Oxygen defect-induced localized surface plasmon resonance at the WO3-x quantum dot/silver nanowire interface: SERS and photocatalysis

Oxygen defects play a crucial role in a variety of functional transition metal oxides, ranging from photocatalytic materials to photoelectric devices. Tungsten oxide (WO3-x) is a type of transition metal oxide that has rich substoichiometric compositions and possesses oxygen defects.

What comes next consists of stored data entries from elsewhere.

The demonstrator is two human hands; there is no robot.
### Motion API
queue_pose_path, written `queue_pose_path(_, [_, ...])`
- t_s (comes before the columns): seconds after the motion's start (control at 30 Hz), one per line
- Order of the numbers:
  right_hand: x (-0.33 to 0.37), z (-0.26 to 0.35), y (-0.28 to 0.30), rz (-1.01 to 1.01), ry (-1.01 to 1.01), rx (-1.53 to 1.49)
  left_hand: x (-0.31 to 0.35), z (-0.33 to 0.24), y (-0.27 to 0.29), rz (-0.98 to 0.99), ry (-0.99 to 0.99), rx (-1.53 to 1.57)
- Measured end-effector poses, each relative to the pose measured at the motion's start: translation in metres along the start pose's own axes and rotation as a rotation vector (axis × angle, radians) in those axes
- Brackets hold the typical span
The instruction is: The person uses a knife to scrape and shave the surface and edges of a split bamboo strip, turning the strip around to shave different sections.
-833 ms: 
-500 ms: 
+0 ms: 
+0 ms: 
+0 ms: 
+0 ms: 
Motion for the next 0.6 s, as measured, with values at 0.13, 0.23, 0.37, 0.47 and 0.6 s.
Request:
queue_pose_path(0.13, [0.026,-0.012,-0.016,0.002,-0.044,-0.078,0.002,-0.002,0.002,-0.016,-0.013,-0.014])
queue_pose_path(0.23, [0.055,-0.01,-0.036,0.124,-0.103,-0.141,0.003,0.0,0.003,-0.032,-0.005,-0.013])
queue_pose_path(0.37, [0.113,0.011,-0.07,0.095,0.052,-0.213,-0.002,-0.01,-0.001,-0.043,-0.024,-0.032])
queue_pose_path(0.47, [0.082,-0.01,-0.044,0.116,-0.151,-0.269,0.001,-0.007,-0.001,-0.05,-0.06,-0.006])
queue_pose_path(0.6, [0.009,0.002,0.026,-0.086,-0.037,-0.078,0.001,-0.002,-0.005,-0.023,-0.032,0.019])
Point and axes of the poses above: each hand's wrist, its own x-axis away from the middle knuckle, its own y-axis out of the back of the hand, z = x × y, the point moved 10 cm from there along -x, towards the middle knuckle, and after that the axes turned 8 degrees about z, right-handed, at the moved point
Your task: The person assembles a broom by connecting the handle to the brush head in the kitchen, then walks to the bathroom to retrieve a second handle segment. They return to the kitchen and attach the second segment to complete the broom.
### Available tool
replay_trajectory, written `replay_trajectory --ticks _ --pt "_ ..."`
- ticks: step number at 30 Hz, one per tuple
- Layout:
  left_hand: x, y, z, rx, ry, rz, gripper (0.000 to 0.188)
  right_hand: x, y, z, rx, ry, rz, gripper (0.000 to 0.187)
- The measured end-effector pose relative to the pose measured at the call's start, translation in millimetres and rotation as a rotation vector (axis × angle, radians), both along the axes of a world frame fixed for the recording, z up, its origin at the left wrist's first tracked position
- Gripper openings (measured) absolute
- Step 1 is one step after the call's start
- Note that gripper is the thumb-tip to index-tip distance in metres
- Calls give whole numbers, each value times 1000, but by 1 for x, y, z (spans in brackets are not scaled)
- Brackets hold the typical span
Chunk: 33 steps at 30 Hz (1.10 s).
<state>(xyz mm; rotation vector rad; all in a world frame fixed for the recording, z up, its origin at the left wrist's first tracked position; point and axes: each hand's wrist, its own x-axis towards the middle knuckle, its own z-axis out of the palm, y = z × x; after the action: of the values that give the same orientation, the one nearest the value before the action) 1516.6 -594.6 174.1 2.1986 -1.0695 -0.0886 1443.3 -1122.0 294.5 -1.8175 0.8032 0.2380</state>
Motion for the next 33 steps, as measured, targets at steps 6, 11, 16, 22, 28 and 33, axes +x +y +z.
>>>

These oxygen defects determine the photon-electron interactions in the WO3-x structures. Therein, WO3-x quantum dots (QDs) exhibit fast carrier-transport for photon-electron interactions due to their strong quantum-size effects. Here, we report the use of non-stoichiometric WO3-x QDs, as a model material, in combination with silver nanowires (Ag NWs) to study photon-electron interactions on the nanoscale. We demonstrate that the incident photon-to-electron conversion efficiency can be increased by 8.5% and that the dye photodegradation performance was improved by 40% in a WO2.72 QD@Ag NW (WO2.72 QDs supported on AgNWs) composite compared to those of individual WO2.72 QDs under simulated AM 1.5G light. Furthermore, the WO3-x QD@Ag NW composite exhibits both photocatalytic activity and surface-enhanced Raman scattering (SERS) features, and the WO3-x QDs can be switched between a photocatalytic state and a SERS state by changing the stoichiometric ratio. The synergistic effects are ascribed to the plasmonic state of WO2.72 QDs upon light irradiation. This work provides new insight into the design of highly efficient transition metal oxide/plasmonic metal nanocomposites for photoelectric devices.